DEVICESCAN -H -m root -M exec /usr/libexec/smartmontools/smartdnotify -n standby,10,q
  -d TYPE Set the device type: ata, scsi, marvell, removable, 3ware,N, hpt,L/M/N
  -T TYPE set the tolerance to one of: normal, permissive
  -o VAL  Enable/disable automatic offline tests (on/off)
  -S VAL  Enable/disable attribute autosave (on/off)
  -n MODE No check.
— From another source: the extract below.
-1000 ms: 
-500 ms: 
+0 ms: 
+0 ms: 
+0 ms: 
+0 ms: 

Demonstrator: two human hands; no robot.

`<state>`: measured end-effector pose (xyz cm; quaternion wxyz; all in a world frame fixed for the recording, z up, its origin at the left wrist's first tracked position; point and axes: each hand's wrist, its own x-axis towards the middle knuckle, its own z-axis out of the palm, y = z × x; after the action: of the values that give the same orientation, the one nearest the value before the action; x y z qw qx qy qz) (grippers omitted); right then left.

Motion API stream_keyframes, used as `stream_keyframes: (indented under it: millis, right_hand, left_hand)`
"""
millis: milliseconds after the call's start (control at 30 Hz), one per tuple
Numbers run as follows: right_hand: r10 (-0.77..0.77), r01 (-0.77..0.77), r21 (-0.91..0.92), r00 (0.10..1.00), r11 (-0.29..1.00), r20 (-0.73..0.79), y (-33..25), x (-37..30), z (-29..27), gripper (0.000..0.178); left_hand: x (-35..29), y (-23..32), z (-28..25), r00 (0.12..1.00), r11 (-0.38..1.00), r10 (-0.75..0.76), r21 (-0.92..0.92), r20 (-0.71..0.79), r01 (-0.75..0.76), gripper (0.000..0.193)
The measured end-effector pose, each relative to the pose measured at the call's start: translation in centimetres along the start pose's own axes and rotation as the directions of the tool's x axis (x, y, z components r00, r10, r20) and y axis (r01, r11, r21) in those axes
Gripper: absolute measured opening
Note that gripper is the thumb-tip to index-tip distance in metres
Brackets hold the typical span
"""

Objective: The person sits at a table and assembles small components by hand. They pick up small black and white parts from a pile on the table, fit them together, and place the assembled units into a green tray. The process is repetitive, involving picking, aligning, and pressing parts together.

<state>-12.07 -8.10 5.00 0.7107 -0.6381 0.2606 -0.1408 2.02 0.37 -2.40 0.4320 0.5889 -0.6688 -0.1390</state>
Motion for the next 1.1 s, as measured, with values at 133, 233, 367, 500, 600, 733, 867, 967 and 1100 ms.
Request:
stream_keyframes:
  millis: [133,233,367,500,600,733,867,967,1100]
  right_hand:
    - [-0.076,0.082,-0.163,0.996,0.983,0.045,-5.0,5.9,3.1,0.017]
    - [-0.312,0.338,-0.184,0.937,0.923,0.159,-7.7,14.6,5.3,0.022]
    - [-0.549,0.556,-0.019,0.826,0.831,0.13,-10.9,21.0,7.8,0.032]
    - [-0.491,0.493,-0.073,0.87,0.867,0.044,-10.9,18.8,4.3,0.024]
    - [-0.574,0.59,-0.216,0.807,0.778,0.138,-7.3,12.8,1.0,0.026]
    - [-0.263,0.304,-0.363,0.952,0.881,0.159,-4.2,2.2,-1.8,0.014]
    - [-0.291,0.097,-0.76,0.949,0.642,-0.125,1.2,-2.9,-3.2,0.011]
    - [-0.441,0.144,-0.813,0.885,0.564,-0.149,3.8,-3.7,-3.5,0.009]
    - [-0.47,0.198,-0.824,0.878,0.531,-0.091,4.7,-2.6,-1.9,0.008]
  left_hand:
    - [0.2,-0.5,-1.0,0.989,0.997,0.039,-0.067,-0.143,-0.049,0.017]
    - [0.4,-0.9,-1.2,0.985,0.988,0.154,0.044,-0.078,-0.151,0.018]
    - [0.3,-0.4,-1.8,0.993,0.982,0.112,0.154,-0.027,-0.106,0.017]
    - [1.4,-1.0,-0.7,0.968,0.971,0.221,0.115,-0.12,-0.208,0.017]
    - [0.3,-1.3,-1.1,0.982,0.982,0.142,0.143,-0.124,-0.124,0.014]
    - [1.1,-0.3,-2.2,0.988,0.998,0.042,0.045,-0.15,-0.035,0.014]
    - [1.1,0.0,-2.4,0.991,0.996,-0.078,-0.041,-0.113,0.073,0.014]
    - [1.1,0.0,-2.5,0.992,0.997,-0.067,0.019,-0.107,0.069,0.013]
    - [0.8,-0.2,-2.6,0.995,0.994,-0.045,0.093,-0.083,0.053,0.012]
MODE is one of: never, sleep, standby, idle
  -H      Monitor SMART Health Status, report if failed
  -l TYPE Monitor SMART log.  Type is one of: error, selftest
  -f      Monitor for failure of any 'Usage' Attributes
  -m ADD  Send warning email to ADD for -H, -l error, -l selftest, and -f
  -M TYPE Modify email warning behavior (see man page)
  -s REGE Start self-test when type/date matches regular expression (see man page)
  -p      Report changes in 'Prefailure' Normalized Attributes
  -u      Report changes in 'Usage' Normalized Attributes
  -t      Equivalent to -p and -u Directives
  -r ID   Also report Raw values of Attribute ID with -p, -u or -t
  -R ID   Track changes in Attribute ID Raw value with -p, -u or -t
  -i ID   Ignore Attribute ID for -f Directive
  -I ID   Ignore Attribute ID for -p, -u or -t Directive
  -C ID   Report if Current Pending Sector count non-zero
  -U ID   Report if Offline Uncorrectable count non-zero
  -W D,I,C Monitor Temperature D)ifference, I)nformal limit, C)ritical limit
  -v N,ST Modifies labeling of Attribute N (see man page)
  -a      Default: equivalent to -H -f -t -l error -l selftest -C 197 -U 198
  -F TYPE Use firmware bug workaround. Type is one of: none, samsung
  -P TYPE Drive-specific presets: use, ignore, show, showall
  #      Comment: text after a hash sign is ignored
  \      Line continuation character
Attribute ID is a decimal integer 1 <= ID <= 255
except for -C and -U, where ID = 0 turns them off.
All but -d, -m and -M Directives are only implemented for ATA devices

If the test string DEVICESCAN is the first uncommented text
then smartd will scan for devices /dev/hd[a-l] and /dev/sd[a-z]
DEVICESCAN may be followed by any desired Directives.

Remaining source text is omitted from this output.